ABOUT THIS TASK
Retype, word for word, every line of the records below starting at the one that contains "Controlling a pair" and ending at the one that contains "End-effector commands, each"; include both of those lines and nothing more.

*** Opening of INPUT RECORDS ***

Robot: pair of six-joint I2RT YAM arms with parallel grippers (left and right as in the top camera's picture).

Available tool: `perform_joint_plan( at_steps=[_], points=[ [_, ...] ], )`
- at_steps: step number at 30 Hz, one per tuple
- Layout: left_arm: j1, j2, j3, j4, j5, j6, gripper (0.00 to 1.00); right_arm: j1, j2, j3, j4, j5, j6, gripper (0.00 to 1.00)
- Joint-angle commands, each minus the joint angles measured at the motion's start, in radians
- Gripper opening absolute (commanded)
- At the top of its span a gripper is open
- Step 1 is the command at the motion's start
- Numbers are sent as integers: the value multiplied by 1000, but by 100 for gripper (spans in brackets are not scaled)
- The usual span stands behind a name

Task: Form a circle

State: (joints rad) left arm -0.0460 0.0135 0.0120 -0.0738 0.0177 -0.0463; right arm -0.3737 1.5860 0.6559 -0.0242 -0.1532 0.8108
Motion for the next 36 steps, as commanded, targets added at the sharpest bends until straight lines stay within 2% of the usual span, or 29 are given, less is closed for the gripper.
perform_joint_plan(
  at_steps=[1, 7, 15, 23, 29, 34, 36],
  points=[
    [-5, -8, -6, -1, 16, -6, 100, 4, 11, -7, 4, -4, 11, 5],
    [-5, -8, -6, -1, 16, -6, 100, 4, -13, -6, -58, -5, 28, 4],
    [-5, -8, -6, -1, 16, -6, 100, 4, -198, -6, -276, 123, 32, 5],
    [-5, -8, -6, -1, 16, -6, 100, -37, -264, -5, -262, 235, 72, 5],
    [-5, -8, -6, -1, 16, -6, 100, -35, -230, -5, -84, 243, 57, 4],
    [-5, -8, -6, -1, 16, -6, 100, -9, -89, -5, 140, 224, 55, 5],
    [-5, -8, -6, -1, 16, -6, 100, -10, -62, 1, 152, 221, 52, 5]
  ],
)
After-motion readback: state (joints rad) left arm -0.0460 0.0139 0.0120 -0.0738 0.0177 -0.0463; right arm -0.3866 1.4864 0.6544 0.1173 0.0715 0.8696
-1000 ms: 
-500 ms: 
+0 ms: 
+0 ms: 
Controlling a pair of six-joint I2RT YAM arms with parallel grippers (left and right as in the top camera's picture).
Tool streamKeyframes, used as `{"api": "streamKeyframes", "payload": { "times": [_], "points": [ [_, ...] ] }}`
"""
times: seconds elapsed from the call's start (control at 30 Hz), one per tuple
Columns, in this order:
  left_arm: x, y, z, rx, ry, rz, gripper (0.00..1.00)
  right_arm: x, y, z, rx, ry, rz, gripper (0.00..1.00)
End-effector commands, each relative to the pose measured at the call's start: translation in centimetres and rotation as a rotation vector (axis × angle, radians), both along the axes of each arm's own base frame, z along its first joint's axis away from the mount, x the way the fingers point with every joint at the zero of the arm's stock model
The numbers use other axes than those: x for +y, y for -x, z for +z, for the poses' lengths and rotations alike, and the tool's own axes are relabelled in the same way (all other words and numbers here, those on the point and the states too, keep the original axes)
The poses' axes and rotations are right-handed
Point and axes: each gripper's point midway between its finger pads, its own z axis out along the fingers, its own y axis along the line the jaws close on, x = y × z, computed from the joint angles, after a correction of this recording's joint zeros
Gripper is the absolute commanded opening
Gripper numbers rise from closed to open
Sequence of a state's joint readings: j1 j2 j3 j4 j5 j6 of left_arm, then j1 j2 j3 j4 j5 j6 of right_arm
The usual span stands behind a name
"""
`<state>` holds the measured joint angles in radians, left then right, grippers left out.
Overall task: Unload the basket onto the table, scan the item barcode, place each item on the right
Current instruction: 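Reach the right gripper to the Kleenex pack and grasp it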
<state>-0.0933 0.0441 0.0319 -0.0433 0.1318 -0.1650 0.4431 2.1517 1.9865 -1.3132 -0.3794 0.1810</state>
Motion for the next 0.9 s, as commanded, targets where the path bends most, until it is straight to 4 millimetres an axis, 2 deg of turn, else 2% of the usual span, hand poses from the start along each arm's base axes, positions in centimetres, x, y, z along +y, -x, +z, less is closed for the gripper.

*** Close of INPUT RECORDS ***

YOUR SOLUTION
Controlling a pair of six-joint I2RT YAM arms with parallel grippers (left and right as in the top camera's picture).
Tool streamKeyframes, used as `{"api": "streamKeyframes", "payload": { "times": [_], "points": [ [_, ...] ] }}`
"""
times: seconds elapsed from the call's start (control at 30 Hz), one per tuple
Columns, in this order:
  left_arm: x, y, z, rx, ry, rz, gripper (0.00..1.00)
  right_arm: x, y, z, rx, ry, rz, gripper (0.00..1.00)
End-effector commands, each relative to the pose measured at the call's start: translation in centimetres and rotation as a rotation vector (axis × angle, radians), both along the axes of each arm's own base frame, z along its first joint's axis away from the mount, x the way the fingers point with every joint at the zero of the arm's stock model

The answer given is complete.